(Task) I need the records below restated word for word, without their pictures.

BEGIN Study material

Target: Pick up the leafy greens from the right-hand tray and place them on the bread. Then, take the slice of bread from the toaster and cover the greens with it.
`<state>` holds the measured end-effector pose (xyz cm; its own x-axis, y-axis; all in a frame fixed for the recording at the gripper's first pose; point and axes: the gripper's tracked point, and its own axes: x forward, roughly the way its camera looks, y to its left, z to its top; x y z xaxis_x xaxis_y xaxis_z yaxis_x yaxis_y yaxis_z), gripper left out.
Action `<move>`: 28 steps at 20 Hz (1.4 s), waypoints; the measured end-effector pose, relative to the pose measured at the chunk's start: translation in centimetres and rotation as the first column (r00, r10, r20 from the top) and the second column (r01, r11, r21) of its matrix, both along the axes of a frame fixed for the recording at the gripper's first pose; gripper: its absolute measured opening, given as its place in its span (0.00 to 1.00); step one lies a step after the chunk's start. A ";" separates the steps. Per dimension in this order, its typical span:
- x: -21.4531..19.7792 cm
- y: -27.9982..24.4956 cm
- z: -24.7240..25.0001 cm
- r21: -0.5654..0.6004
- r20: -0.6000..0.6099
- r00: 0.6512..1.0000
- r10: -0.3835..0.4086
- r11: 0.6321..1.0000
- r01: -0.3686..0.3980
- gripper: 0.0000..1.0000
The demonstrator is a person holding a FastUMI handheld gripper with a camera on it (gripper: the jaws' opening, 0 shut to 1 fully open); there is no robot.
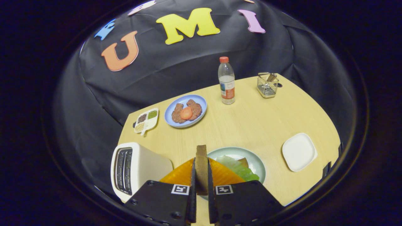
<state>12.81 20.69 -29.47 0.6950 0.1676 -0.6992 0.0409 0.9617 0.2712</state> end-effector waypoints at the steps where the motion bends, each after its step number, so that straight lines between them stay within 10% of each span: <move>1: 0.1 -0.2 -0.6 -0.011 0.004 1.000 0.000 1.000 0.000 0.16; 13: 0.0 -4.6 -5.3 -0.069 -0.033 0.999 -0.012 0.998 0.010 0.16; 28: -0.5 -7.0 -9.8 -0.125 -0.174 0.981 0.090 0.986 -0.113 0.50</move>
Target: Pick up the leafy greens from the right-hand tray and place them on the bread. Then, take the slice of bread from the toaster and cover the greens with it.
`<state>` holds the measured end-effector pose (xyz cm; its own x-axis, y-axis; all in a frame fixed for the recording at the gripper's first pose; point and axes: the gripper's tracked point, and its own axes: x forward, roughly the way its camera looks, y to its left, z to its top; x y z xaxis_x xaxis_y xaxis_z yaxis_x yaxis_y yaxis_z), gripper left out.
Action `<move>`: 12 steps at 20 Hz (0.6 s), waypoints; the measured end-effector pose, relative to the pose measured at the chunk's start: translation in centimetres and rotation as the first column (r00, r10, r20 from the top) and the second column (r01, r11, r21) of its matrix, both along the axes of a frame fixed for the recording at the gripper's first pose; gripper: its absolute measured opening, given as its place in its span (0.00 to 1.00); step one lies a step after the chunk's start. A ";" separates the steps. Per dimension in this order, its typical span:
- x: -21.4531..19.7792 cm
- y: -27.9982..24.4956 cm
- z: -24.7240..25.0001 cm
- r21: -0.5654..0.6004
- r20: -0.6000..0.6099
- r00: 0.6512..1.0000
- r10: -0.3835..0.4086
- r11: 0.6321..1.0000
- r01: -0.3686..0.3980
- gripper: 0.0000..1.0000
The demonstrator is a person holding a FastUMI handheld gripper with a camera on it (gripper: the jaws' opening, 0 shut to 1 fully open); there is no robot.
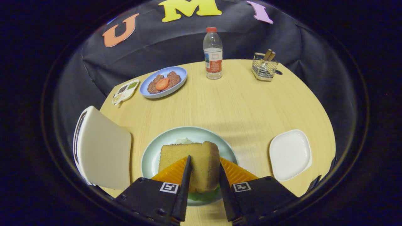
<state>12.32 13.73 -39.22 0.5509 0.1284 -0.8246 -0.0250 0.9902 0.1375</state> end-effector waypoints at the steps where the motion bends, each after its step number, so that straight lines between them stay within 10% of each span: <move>1: 0.0 -0.1 0.1 0.001 -0.005 1.000 0.001 1.000 -0.001 0.54; 12: -0.6 -2.8 3.1 -0.038 0.075 0.991 0.106 0.994 -0.104 0.93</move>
<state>11.76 10.97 -36.12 0.5981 0.1617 -0.7849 -0.1382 0.9856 0.0977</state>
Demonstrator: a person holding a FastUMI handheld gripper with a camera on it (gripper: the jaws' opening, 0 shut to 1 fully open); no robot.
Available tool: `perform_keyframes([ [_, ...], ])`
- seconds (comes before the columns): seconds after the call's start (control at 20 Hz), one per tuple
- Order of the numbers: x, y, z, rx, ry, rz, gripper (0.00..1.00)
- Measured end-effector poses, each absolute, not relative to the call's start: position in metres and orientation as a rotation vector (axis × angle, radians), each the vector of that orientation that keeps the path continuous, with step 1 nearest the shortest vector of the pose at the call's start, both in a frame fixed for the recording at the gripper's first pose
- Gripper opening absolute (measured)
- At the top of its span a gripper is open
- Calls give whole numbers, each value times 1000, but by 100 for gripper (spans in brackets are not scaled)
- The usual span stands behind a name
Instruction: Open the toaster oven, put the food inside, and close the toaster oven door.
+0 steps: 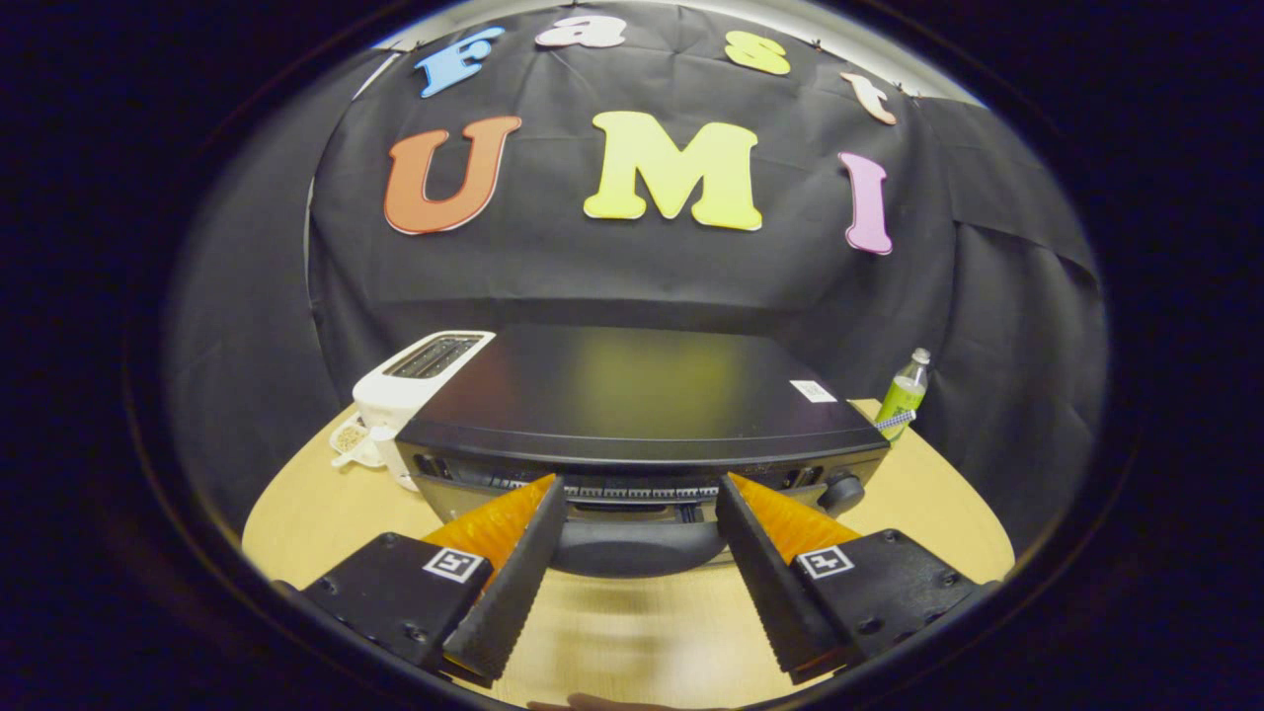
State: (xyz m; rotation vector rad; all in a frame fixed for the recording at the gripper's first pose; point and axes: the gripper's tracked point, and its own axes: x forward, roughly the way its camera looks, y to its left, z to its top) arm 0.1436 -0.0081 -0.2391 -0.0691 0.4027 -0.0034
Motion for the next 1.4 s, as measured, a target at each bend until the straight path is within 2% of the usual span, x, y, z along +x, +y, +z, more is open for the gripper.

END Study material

(Solution below)
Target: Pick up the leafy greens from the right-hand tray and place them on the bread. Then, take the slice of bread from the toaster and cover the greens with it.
`<state>` holds the measured end-effector pose (xyz cm; its own x-axis, y-axis; all in a frame fixed for the recording at the gripper's first pose; point and axes: the gripper's tracked point, and its own axes: x forward, roughly the way its camera looks, y to its left, z to its top; x y z xaxis_x xaxis_y xaxis_z yaxis_x yaxis_y yaxis_z), gripper left out.
Action `<move>`: 28 steps at 20 Hz (1.4 s), waypoints; the measured end-effector pose, relative to the pose measured at the chunk's start: translation in centimetres and rotation as the first column (r00, r10, r20 from the top) and the second column (r01, r11, r21) of its matrix, both along the axes of a frame fixed for the recording at the gripper's first pose; gripper: its absolute measured opening, given as its place in its span (0.00 to 1.00); step one lies a step after the chunk's start. A ";" separates the steps. Per dimension in this order, its typical span:
- x: -21.4531..19.7792 cm
- y: -27.9982..24.4956 cm
- z: -24.7240..25.0001 cm
- r21: -0.5654..0.6004
- r20: -0.6000..0.6099
- r00: 0.6512..1.0000
- r10: -0.3835..0.4086
- r11: 0.6321..1.0000
- r01: -0.3686..0.3980
- gripper: 0.0000..1.0000
The demonstrator is a person holding a FastUMI handheld gripper with a camera on it (gripper: the jaws' opening, 0 shut to 1 fully open); there is no robot.
<state>12.81 20.69 -29.47 0.6950 0.1676 -0.6992 0.0409 0.9617 0.2712</state> end-effector waypoints at the steps where the motion bends, each after its step number, so that straight lines between them stay within 10% of each span: <move>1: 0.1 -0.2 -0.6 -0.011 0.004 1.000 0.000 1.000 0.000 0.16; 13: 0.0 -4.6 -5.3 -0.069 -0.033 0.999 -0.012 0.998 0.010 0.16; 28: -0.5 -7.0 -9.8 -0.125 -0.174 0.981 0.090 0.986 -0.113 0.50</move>
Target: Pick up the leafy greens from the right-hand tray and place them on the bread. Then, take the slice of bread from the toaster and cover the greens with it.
`<state>` holds the measured end-effector pose (xyz cm; its own x-axis, y-axis; all in a frame fixed for the recording at the gripper's first pose; point and axes: the gripper's tracked point, and its own axes: x forward, roughly the way its camera looks, y to its left, z to its top; x y z xaxis_x xaxis_y xaxis_z yaxis_x yaxis_y yaxis_z), gripper left out.
Action `<move>`: 12 steps at 20 Hz (0.6 s), waypoints; the measured end-effector pose, relative to the pose measured at the chunk's start: translation in centimetres and rotation as the first column (r00, r10, r20 from the top) and the second column (r01, r11, r21) of its matrix, both along the axes of a frame fixed for the recording at the gripper's first pose; gripper: its absolute measured opening, given as its place in its span (0.00 to 1.00); step one lies a step after the chunk's start. A ";" separates the steps. Per dimension in this order, its typical span:
- x: -21.4531..19.7792 cm
- y: -27.9982..24.4956 cm
- z: -24.7240..25.0001 cm
- r21: -0.5654..0.6004
- r20: -0.6000..0.6099
- r00: 0.6512..1.0000
- r10: -0.3835..0.4086
- r11: 0.6321..1.0000
- r01: -0.3686..0.3980
- gripper: 0.0000..1.0000
The demonstrator is a person holding a FastUMI handheld gripper with a camera on it (gripper: the jaws' opening, 0 shut to 1 fully open); there is no robot.
<state>12.32 13.73 -39.22 0.5509 0.1284 -0.8246 -0.0250 0.9902 0.1375</state> end-effector waypoints at the steps where the motion bends, each after its step number, so that straight lines between them stay within 10% of each span: <move>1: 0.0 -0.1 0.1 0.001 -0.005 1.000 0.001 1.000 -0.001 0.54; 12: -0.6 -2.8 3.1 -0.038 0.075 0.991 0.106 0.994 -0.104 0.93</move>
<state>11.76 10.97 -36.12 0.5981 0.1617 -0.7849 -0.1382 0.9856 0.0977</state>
Demonstrator: a person holding a FastUMI handheld gripper with a camera on it (gripper: the jaws' opening, 0 shut to 1 fully open); no robot.
Available tool: `perform_keyframes([ [_, ...], ])`
- seconds (comes before the columns): seconds after the call's start (control at 20 Hz), one per tuple
- Order of the numbers: x, y, z, rx, ry, rz, gripper (0.00..1.00)
- Measured end-effector poses, each absolute, not relative to the call's start: position in metres and orientation as a rotation vector (axis × angle, radians), each the vector of that orientation that keeps the path continuous, with step 1 nearest the shortest vector of the pose at the call's start, both in a frame fixed for the recording at the gripper's first pose
- Gripper opening absolute (measured)
- At the top of its span a gripper is open
- Calls give whole numbers, each value times 1000, but by 100 for gripper (spans in brackets are not scaled)
- The usual span stands behind a name
Instruction: Open the toaster oven, put the food inside, and close the toaster oven door.
+0 steps: 
State: (xyz m; rotation vector rad; all in a frame fixed for the recording at the gripper's first pose; point and axes: the gripper's tracked point, and its own axes: x forward, roughly the way its camera looks, y to its left, z to its top) arm 0.1436 -0.0081 -0.2391 -0.0691 0.4027 -0.0034
Motion for the next 1.4 s, as measured, a target at each bend until the straight path is within 2% of the usual span, x, y, z along +x, +y, +z, more is open for the gripper.

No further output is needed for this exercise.